3. Клеточная линия по п. 1, характеризующаяся тем, что для прижизненной визуализации локусов хроматина в клетках используют систему CRISPR-имаджинга, основанную на связывании каталитически неактивного белка dCas9 с гидовыми РНК, имеющими аптамерные последовательности, связываемые белками, слитыми с флуоресцентным белком.

4. Клеточная линия по п. 1, характеризующаяся тем, что в качестве элементов визуализации целевого локуса используют ген dCas9, ген направляющей sgRNA_TL-8xPP7 и ген визуализирующего слитого белка PCP-sfGFP.

5. Клеточная линия по п. 1, характеризующаяся тем, что в качестве флуоресцентных белков используют sfGFP и tagBFP.

6. Способ получения клеточной линии по п. 1, характеризующийся тем, что предварительно получают 3 плазмидных вектора для интеграции генных кассет в геном клеток, проводят лентивирусную трансдукцию, с последующим отбором трансдуцированных клеток HCT116_dCas9_PCP_sgRNA-TL_53BP1 с помощью клеточного сортинга в флуоресцентных каналах, детектирующих флуоресценцию белков, слитых с геном белка PCP и геном белка 53BP1, а также с помощью селектирующего антибиотика, устойчивость к которому кодируется в генетических конструкциях, при этом плазмидные векторы содержат интегрируемые кассеты: в первом - ген dCas9 и ген устойчивости к селектирующему антибиотику пуромицину, во втором - ген белка PCP, слитого с зеленым флуоресцентным белком, в третьем - ген визуализирующей целевой локус РНК, и ген белка 53BP1, слитого с флуоресцентным белком.

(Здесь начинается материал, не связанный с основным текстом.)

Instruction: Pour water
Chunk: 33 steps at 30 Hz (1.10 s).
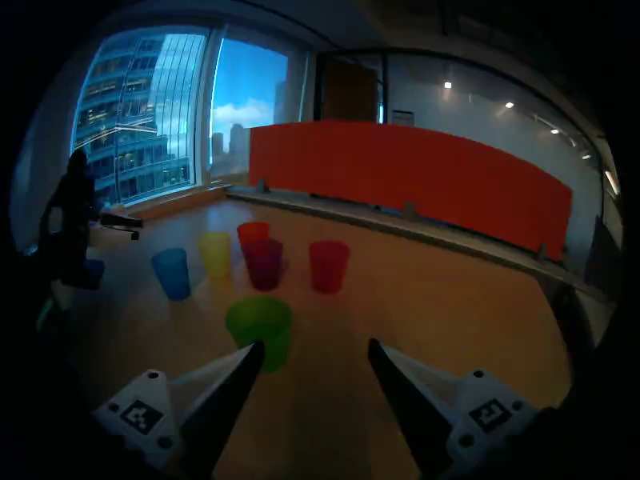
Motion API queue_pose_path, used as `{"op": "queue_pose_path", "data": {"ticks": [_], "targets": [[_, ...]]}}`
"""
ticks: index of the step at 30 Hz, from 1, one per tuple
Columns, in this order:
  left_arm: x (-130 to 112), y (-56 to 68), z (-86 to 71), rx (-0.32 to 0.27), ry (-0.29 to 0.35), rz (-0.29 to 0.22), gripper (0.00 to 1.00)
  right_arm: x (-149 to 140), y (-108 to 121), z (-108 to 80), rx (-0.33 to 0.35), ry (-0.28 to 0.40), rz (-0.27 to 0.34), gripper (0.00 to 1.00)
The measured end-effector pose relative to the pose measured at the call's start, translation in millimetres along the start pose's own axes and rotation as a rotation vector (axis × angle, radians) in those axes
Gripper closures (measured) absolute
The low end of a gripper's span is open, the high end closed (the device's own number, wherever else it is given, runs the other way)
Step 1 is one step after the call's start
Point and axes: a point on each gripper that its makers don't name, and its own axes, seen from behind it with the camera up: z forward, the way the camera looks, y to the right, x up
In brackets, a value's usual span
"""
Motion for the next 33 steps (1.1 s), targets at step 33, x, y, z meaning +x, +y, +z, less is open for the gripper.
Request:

7. Способ по п. 6, характеризующийся тем, что в качестве клеток используют клетки человека, скорость деления которых составляет не менее одного деления в 2-3 суток.

8. Способ по п. 6, характеризующийся тем, что ген белка PCP слит с зеленым флуоресцентным белком sfGFP, ген белка 53BP1 слит с флуоресцентным белком tagBFP.

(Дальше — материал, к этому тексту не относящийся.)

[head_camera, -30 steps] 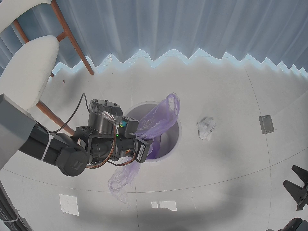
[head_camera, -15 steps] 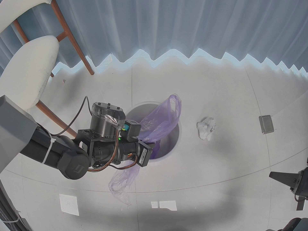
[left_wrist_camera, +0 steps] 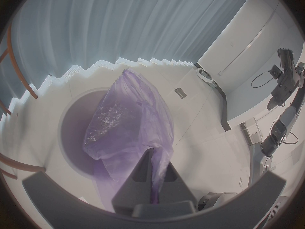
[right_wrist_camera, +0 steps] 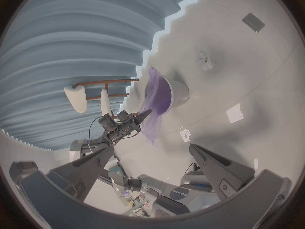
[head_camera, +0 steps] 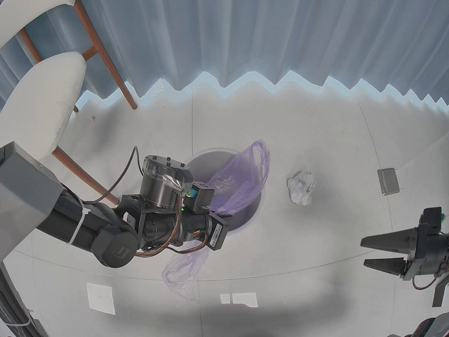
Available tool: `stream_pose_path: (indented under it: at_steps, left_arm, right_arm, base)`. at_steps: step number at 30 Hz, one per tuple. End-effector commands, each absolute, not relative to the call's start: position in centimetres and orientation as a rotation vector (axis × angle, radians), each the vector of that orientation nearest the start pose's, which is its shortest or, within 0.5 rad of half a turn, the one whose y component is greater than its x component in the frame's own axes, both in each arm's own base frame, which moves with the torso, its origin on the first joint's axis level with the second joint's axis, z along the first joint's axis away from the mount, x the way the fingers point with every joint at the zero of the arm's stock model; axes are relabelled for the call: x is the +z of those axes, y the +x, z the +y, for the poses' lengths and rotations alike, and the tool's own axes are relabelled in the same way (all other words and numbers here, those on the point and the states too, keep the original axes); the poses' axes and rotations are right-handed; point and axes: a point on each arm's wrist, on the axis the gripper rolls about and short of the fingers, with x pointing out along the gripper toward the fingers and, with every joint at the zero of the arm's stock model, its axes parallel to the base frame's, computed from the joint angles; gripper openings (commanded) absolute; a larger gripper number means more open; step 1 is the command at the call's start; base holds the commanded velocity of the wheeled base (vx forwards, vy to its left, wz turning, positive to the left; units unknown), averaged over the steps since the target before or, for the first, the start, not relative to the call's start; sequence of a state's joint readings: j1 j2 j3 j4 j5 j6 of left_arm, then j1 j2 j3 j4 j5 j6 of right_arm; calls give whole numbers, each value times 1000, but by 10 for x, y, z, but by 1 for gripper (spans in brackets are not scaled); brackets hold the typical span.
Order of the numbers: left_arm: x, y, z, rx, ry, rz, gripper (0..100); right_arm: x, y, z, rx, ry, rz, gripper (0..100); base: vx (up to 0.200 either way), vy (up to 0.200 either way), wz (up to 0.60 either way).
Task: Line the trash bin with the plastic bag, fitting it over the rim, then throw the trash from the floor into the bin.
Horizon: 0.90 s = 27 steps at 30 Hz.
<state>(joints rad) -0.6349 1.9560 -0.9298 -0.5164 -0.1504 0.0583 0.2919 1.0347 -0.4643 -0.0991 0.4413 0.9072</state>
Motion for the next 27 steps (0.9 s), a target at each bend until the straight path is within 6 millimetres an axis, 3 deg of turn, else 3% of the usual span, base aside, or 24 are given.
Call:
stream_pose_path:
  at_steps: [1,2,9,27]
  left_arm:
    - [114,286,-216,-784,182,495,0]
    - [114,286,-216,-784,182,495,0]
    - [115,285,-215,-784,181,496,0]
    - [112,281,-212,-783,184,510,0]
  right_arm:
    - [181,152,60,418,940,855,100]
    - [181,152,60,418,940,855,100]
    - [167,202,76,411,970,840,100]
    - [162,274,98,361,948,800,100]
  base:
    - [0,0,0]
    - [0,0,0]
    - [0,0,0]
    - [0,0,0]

9. Способ оценки эффективности нуклеаз-геномных редакторов, характеризующийся тем, что используют клеточную линию HCT116_dCas9_PCP_sgRNA-TL_53BP1 по п.1, клетки которой трансфицируют плазмидами, кодирующими проверяемые нуклеазы-редакторы и РНК- или ДНК-гиды, направляющие нуклеазу на целевой локус, и спустя 24−48 часов оценивают с помощью конфокальной микроскопии долю целевых локусов, в которые был внесен разрыв, по колокализации фокусов используемых флуоресцентных белков, слитых с белками PCP и 53BP1; эффективность нуклеазы-редактора оценивают по доле клеток, в которых сигналы от целевого локуса и сигналы от 53BP1 колокализованы после трансфекции плазмидами, кодирующими необходимые элементы проверяемой системы редактирования генома, по сравнению с нетрансфицированными клетками.

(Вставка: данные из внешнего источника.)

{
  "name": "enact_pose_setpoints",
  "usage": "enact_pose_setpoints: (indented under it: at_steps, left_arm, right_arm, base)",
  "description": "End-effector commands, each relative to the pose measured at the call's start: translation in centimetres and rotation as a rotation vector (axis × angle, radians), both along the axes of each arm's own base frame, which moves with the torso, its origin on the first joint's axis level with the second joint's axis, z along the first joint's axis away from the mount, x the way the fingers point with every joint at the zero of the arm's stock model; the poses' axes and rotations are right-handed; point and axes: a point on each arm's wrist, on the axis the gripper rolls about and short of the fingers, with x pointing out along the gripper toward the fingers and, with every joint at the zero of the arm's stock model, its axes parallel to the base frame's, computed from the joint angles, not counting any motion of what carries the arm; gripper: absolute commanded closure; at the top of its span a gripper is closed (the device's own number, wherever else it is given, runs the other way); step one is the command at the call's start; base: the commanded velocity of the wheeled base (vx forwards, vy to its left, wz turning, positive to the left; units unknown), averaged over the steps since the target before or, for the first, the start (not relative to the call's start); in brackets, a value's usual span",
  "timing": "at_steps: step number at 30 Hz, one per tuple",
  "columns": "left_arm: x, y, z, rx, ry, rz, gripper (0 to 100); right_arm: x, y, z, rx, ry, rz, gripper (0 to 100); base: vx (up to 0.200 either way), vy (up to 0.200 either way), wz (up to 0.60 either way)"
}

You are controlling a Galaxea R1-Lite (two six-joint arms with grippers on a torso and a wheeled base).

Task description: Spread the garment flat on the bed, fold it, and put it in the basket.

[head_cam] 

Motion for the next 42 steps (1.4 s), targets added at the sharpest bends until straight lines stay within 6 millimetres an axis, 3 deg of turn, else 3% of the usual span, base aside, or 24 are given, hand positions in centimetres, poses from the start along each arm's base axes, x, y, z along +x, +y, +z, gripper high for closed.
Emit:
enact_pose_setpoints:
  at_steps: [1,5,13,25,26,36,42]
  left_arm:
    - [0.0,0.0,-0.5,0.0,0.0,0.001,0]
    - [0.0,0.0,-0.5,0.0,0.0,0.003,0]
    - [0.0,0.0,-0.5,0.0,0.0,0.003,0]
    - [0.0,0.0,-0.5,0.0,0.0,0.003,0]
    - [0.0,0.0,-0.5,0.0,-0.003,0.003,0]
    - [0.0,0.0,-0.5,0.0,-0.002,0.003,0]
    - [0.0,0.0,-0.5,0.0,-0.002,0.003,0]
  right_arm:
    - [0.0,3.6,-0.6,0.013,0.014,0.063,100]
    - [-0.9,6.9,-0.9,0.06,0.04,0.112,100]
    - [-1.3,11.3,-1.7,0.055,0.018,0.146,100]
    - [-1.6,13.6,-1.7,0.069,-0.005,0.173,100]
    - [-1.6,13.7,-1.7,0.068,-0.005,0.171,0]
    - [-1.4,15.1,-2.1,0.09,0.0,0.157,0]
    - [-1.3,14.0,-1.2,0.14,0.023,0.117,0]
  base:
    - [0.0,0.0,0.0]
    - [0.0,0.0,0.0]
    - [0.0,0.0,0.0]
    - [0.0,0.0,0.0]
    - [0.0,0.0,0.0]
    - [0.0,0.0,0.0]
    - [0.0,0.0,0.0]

10. Способ по п.9, характеризующийся тем, что трансфекцию проводят методом электопорации, для чего прикрепленные на поверхности культуральной емкости клетки линии HCT116_dCas9_PCP_sgRNA_53BP1 снимают с поверхности с помощью раствора трипсина, суспендируют в буфере для электропорации и электропорируют согласно протоколу, а после трансфекции наносят на стекла для дальнейшей микроскопии.

11. Способ по п.10, характеризующийся тем, что используют нуклеопоратор Neon (ThermoFisher), программу для электропорации клеток HСТ116: 2 импульса тока напряжением 1050 В, длительностью 30 мс каждый.

12. Способ по п.10, характеризующийся тем, что долю целевых локусов, в которые внесен разрыв, оценивают по колокализации фокусов флуоресцентных белков, слитых с белками PCP и 53BP1 в трансфицированных клетках HCT116_dCas9_PCP_sgRNA_53BP1, а колокализацию оценивают по пересечению сигналов-фокусов флуоресцентных белков.

13. Способ по п.12, характеризующийся тем, что подсчет проводят среди 100 сигналов в клетках HCT116_dCas9_PCP_sgRNA_53BP1, полученной согласно п.6, и среди 100 сигналов нетрансфицированных клеток, после чего значение процента колокализации нетрансфицированных клеток вычитают из значения процента колокализации для опыта.